L’ESISTENZA DELL’INESISTENTE(-OGGETTO): IL MALOCCHIO

É un argomento facile, senza Filosofia professionale sull’esistente, l’essere, l’ente…

Il malocchio non esiste
– do qui per scontato un po’ di Illuminismo della vita quotidiana, o buon senso -,
ciò non toglie che comunque esso è definibile:
è uno sguardo (Oggetto) con intenzione maligna (infarto, paralisi, altre malattie).

Non solo è definibile (come gli unicorni che non esistono), ma sotto certe condizioni è anche efficace come se esistesse:
la condizione è quella di “crederci”, con virgolette che commenterò subito:
e l’Oggetto-malocchio fu (prodotto).

Il “credere” di cui si tratta non è religioso bensì magico (ma le religioni faticano a distinguersi),
un pensiero di efficacia da causa-effetto però senza pensiero scientifico (la causa è occulta):
per contrarre una malattia magicamente bisogna essere nevrotici, ossia nutrire un pensiero che configura la malattia stessa come un beneficio eventuale (una carta d’identità o un pass):
magari dei nevrotici a buon mercato, meno esigenti di quelli che il sintomo somatico se lo cercano con cura, mentre nel malocchio basta una malattia decisa altrove:
di mercato si tratta, e la magia, cioè una Teoria, offre la sua merce alla domanda patologica.

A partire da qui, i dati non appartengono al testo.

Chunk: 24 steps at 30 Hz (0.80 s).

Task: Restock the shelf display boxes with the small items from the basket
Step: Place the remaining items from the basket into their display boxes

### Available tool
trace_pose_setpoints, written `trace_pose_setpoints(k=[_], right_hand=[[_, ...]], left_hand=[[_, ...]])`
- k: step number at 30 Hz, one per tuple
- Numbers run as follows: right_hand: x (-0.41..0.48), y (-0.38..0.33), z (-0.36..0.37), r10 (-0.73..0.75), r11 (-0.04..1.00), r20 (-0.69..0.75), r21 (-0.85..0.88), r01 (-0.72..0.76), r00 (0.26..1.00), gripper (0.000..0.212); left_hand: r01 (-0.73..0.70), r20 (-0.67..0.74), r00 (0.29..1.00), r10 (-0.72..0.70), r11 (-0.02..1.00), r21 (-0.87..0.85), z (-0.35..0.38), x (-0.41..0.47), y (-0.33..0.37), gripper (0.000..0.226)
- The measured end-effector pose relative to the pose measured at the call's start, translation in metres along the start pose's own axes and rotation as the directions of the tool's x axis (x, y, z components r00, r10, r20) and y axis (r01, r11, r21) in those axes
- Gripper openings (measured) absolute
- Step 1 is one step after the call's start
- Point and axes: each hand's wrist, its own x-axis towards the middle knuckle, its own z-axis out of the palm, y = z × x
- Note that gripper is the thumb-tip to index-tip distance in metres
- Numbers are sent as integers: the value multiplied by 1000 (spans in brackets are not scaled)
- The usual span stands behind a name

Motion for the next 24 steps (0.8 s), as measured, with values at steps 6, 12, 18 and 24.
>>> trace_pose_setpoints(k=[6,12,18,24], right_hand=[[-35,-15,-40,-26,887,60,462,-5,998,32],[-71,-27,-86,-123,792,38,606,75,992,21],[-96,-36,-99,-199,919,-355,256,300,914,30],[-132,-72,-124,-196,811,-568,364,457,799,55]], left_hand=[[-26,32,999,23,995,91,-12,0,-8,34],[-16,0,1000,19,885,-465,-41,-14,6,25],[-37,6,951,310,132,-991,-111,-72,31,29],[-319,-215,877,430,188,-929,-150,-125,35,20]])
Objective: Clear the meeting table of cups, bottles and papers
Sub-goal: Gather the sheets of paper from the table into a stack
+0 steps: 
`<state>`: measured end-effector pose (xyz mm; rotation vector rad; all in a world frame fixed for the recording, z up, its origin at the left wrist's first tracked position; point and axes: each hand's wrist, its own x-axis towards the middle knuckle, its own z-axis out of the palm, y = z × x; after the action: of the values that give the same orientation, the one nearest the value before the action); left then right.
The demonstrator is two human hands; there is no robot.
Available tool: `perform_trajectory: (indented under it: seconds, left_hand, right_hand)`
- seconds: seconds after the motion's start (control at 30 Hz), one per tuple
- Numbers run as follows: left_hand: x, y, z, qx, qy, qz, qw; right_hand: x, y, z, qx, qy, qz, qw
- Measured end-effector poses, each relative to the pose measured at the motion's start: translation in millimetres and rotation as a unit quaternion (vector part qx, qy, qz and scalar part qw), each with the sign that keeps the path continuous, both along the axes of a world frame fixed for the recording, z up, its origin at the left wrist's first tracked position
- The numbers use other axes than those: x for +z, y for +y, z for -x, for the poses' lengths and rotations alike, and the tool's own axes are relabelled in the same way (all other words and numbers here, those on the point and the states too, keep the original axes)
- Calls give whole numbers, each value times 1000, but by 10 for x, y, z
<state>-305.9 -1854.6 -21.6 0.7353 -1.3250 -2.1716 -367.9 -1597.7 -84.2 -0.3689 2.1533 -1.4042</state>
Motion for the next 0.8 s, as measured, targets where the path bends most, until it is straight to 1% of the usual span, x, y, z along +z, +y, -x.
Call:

Per afferrare questo mercato l’Illuminismo non basta (sto affrontando un dibattito longevo):
tanto meno in quanto l’albero del Malocchio nasconde la ben peggiore foresta del Buonocchio, che è il Malocchio della foresta incantata dell’Oggetto:
ne ho appena fatto una lunga lista tutto sommato empirica ossia raccolta dall’esperienza (in “Istituzioni del pensiero”, 1° numero della Rivista dello Studium Cartello):
“Grandezza”, “Bellezza”, “Amore”, “Università”, “Televisione”, “Sessualità” … , fino a ventiquattro Oggetti (elenco non finito: uno, nessuno, centomila).

È antico pensiero magico quello di un Eros (inesistente, non “mitico” così come non lo è il Malocchio) che dardeggia l’innamoramento come fulmine a ciel sereno.

Il Buonocchio è il Malocchio dell’intelletto.

Ne ho parlato come del panoptikon dell’Obiezione all’esperienza e alla lingua unite nell’atto, che deruba l’esperienza come Banda Bassotti dell’Ideale opposta al legale che promuove l’esperienza.

Anche l’Oggetto, senza volto con cento volti, è tutto un prodotto, basta saperlo:
non è “il Maligno”, a condizione di una inquiry logica del mercato dei prodotti e delle offerte.

Il nostro mondo non è poi tanto religioso (anche nei settori in cui lo è ufficialmente), né scientifico se non con copertura tecnologica, abitata da Laser e Jedi:
è sempre più magico, Oggettivo, su base patologica.